↓↓↓

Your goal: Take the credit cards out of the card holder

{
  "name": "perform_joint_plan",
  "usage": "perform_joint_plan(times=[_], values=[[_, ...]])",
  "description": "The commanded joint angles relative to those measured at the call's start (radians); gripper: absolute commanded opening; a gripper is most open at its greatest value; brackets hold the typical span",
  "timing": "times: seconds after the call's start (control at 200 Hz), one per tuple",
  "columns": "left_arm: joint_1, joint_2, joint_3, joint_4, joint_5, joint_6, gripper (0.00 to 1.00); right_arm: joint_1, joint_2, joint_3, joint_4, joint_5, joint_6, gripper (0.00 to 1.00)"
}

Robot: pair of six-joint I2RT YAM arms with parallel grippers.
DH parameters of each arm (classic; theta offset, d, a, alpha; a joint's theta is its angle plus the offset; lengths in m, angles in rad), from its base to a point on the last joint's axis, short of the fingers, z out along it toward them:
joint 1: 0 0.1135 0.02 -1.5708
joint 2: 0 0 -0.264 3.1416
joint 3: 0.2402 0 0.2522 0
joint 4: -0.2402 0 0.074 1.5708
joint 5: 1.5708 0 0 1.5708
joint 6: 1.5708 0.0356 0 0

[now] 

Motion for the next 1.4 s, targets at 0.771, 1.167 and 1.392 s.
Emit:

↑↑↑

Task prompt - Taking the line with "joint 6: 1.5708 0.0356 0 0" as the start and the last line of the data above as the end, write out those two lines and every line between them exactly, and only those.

Result -
joint 6: 1.5708 0.0356 0 0

[now] 

Motion for the next 1.4 s, targets at 0.771, 1.167 and 1.392 s.
Emit:

What has been written here completes the answer.